*AIM OF THE EXERCISE*:
Only those lines running from the line that contains "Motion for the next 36" through the end of the material are to be written out, each exactly as shown.

*DATASET EXTRACT*:
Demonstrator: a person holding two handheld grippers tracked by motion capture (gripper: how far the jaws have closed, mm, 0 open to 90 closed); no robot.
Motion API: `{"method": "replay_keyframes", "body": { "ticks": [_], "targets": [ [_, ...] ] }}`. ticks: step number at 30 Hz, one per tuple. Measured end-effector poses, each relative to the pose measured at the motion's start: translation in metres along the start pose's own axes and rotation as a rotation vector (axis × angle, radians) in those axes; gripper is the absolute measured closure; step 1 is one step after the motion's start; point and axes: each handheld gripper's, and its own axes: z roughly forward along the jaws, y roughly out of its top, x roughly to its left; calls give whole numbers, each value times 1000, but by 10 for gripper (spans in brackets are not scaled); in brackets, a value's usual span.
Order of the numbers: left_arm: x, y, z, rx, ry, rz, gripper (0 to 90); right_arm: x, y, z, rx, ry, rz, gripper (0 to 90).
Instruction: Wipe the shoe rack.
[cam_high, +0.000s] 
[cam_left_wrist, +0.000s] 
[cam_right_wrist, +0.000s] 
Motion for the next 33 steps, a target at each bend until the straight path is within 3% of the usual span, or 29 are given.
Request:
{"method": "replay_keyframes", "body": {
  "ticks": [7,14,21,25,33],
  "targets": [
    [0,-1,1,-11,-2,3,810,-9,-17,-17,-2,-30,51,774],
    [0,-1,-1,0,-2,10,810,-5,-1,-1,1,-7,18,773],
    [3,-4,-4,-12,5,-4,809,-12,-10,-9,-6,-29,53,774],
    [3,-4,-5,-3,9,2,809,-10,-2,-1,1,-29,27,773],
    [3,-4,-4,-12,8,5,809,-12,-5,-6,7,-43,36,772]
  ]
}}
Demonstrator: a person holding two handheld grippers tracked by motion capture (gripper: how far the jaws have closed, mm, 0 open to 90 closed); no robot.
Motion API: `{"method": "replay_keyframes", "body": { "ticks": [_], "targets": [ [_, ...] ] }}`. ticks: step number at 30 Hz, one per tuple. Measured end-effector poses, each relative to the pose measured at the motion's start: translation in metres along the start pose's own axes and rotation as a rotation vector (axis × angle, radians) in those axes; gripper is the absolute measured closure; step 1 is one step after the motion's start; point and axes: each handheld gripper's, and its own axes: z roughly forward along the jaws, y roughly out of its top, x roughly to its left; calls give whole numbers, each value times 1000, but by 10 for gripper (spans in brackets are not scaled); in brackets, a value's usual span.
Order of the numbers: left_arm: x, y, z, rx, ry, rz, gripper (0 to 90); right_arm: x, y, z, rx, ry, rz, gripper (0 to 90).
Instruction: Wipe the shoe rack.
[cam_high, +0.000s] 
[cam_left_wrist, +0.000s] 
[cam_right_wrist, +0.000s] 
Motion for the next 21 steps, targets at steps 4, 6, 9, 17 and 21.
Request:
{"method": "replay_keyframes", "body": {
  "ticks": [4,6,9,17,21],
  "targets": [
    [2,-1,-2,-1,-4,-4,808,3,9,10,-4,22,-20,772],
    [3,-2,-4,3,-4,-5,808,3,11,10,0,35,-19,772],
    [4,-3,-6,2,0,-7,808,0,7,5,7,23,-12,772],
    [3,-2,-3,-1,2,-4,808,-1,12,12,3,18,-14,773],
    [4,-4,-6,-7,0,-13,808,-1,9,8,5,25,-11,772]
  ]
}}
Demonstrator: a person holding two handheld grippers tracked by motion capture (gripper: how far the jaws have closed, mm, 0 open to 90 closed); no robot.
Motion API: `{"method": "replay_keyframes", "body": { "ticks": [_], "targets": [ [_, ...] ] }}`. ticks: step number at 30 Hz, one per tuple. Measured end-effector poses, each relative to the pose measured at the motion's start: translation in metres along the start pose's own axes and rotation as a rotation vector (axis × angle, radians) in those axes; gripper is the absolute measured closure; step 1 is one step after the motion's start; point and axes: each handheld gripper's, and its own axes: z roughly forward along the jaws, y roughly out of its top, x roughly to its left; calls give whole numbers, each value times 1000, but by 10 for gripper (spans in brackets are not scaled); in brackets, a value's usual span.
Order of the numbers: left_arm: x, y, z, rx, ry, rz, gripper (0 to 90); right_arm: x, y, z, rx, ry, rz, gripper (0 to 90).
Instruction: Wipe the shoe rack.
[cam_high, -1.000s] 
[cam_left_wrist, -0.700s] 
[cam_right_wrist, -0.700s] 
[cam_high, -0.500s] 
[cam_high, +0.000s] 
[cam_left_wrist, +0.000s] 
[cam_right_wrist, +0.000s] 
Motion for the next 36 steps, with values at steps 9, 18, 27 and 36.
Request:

*EXERCISE RESULT*:
Motion for the next 36 steps, with values at steps 9, 18, 27 and 36.
Request:

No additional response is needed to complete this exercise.